**What the exercise asks:** Keep the pictures out, and restate the listing that follows exactly as written.

**Dataset section:**

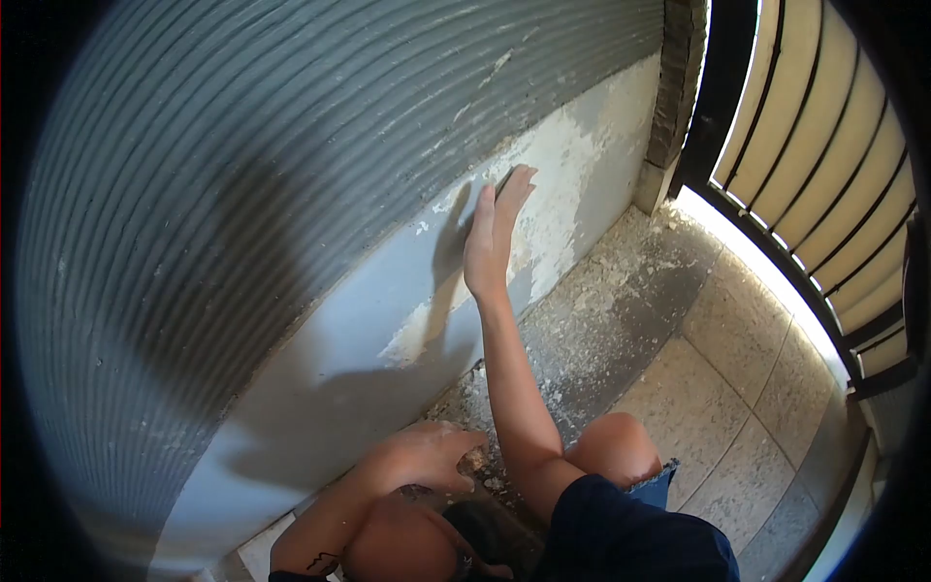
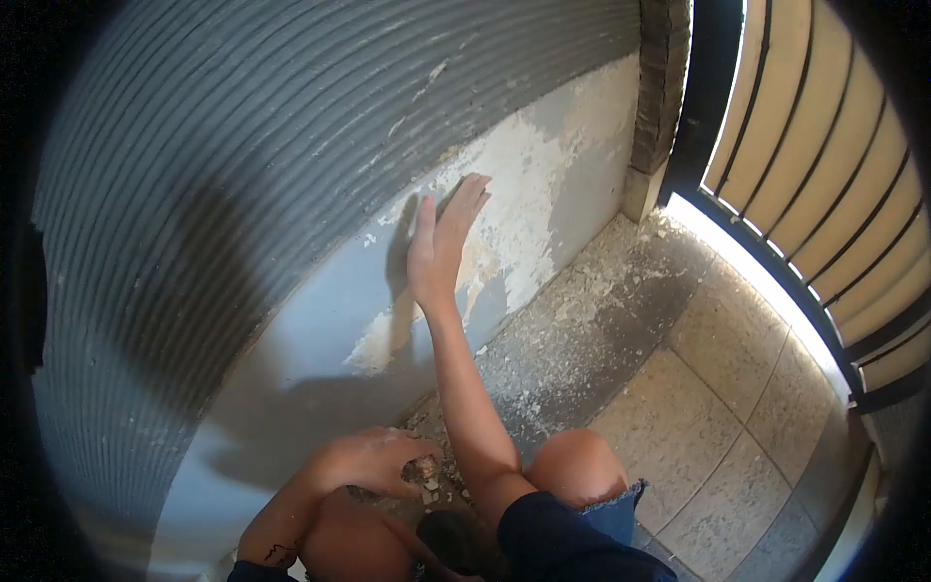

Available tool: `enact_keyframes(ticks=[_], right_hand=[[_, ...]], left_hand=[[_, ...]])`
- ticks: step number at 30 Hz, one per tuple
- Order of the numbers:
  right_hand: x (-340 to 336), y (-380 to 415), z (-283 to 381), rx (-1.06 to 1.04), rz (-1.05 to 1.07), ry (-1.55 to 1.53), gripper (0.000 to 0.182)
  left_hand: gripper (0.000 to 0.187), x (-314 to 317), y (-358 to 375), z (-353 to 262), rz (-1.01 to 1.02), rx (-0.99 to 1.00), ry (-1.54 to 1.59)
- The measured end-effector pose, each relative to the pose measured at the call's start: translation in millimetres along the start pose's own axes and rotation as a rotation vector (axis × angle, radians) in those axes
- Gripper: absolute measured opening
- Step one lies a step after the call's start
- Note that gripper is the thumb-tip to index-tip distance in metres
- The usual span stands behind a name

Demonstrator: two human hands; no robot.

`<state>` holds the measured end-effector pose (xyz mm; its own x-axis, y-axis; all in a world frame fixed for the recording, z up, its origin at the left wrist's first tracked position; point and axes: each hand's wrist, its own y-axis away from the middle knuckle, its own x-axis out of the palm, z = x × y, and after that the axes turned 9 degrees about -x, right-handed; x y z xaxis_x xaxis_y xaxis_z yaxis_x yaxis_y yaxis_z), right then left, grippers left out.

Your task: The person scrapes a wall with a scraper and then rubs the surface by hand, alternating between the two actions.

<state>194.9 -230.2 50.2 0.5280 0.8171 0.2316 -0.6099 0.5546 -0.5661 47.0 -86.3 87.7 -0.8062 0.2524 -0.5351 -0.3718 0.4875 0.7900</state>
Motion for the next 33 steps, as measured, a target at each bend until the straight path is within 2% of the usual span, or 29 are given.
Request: enact_keyframes(ticks=[5, 7, 11, 13, 14, 15, 17, 19, 21, 23, 24, 27, 29, 30, 33], right_hand=[[4, 31, -15, -0.05, -0.031, 0.011, 0.063], [12, 49, -17, -0.056, -0.073, -0.007, 0.058], [10, 52, -23, -0.11, -0.079, 0.038, 0.059], [10, 40, -13, -0.12, -0.124, 0.014, 0.057], [10, 32, -5, -0.124, -0.205, -0.085, 0.056], [12, 26, 0, -0.129, -0.284, -0.187, 0.055], [12, 21, 5, -0.142, -0.307, -0.213, 0.053], [7, 31, 6, 0.003, -0.213, -0.142, 0.054], [7, 42, 9, 0.03, -0.143, 0.114, 0.055], [8, 44, 18, 0.042, -0.062, 0.158, 0.054], [11, 42, 16, 0.084, -0.07, 0.187, 0.054], [5, 15, -6, 0.161, -0.048, 0.184, 0.063], [-2, -17, -16, 0.264, -0.09, 0.147, 0.072], [-9, -23, -42, 0.212, -0.098, 0.138, 0.073], [-15, -15, -44, 0.233, -0.031, 0.187, 0.071]], left_hand=[[0.052, -11, 2, -11, -0.055, 0.087, -0.024], [0.048, -14, 7, -19, -0.001, 0.289, 0.093], [0.047, -25, 23, -28, -0.03, 0.322, 0.112], [0.05, -27, 24, -18, -0.24, 0.379, 0.253], [0.05, -34, 26, -15, -0.236, 0.382, 0.262], [0.052, -45, 32, -13, -0.251, 0.328, 0.259], [0.054, -60, 44, -6, -0.281, 0.275, 0.261], [0.055, -72, 61, 0, -0.299, 0.304, 0.3], [0.053, -86, 83, -1, -0.365, 0.304, 0.335], [0.049, -96, 108, -6, -0.63, 0.282, 0.349], [0.049, -104, 122, -13, -0.616, 0.176, 0.339], [0.048, -108, 130, -18, -0.734, 0.126, 0.393], [0.044, -100, 127, -21, -0.753, 0.053, 0.491], [0.043, -93, 122, -19, -0.685, 0.056, 0.465], [0.042, -61, 112, -24, -0.495, -0.04, 0.429]])
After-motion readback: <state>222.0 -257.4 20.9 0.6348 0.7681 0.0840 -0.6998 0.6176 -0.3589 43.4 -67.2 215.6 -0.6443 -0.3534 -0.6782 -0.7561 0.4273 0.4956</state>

**The answer:**
Available tool: `enact_keyframes(ticks=[_], right_hand=[[_, ...]], left_hand=[[_, ...]])`
- ticks: step number at 30 Hz, one per tuple
- Order of the numbers:
  right_hand: x (-340 to 336), y (-380 to 415), z (-283 to 381), rx (-1.06 to 1.04), rz (-1.05 to 1.07), ry (-1.55 to 1.53), gripper (0.000 to 0.182)
  left_hand: gripper (0.000 to 0.187), x (-314 to 317), y (-358 to 375), z (-353 to 262), rz (-1.01 to 1.02), rx (-0.99 to 1.00), ry (-1.54 to 1.59)
- The measured end-effector pose, each relative to the pose measured at the call's start: translation in millimetres along the start pose's own axes and rotation as a rotation vector (axis × angle, radians) in those axes
- Gripper: absolute measured opening
- Step one lies a step after the call's start
- Note that gripper is the thumb-tip to index-tip distance in metres
- The usual span stands behind a name

Demonstrator: two human hands; no robot.

`<state>` holds the measured end-effector pose (xyz mm; its own x-axis, y-axis; all in a world frame fixed for the recording, z up, its origin at the left wrist's first tracked position; point and axes: each hand's wrist, its own y-axis away from the middle knuckle, its own x-axis out of the palm, z = x × y, and after that the axes turned 9 degrees about -x, right-handed; x y z xaxis_x xaxis_y xaxis_z yaxis_x yaxis_y yaxis_z), right then left, grippers left out.

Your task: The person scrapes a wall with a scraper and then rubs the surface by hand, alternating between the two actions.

<state>194.9 -230.2 50.2 0.5280 0.8171 0.2316 -0.6099 0.5546 -0.5661 47.0 -86.3 87.7 -0.8062 0.2524 -0.5351 -0.3718 0.4875 0.7900</state>
Motion for the next 33 steps, as measured, a target at each bend until the straight path is within 2% of the usual span, or 29 are given.
Request: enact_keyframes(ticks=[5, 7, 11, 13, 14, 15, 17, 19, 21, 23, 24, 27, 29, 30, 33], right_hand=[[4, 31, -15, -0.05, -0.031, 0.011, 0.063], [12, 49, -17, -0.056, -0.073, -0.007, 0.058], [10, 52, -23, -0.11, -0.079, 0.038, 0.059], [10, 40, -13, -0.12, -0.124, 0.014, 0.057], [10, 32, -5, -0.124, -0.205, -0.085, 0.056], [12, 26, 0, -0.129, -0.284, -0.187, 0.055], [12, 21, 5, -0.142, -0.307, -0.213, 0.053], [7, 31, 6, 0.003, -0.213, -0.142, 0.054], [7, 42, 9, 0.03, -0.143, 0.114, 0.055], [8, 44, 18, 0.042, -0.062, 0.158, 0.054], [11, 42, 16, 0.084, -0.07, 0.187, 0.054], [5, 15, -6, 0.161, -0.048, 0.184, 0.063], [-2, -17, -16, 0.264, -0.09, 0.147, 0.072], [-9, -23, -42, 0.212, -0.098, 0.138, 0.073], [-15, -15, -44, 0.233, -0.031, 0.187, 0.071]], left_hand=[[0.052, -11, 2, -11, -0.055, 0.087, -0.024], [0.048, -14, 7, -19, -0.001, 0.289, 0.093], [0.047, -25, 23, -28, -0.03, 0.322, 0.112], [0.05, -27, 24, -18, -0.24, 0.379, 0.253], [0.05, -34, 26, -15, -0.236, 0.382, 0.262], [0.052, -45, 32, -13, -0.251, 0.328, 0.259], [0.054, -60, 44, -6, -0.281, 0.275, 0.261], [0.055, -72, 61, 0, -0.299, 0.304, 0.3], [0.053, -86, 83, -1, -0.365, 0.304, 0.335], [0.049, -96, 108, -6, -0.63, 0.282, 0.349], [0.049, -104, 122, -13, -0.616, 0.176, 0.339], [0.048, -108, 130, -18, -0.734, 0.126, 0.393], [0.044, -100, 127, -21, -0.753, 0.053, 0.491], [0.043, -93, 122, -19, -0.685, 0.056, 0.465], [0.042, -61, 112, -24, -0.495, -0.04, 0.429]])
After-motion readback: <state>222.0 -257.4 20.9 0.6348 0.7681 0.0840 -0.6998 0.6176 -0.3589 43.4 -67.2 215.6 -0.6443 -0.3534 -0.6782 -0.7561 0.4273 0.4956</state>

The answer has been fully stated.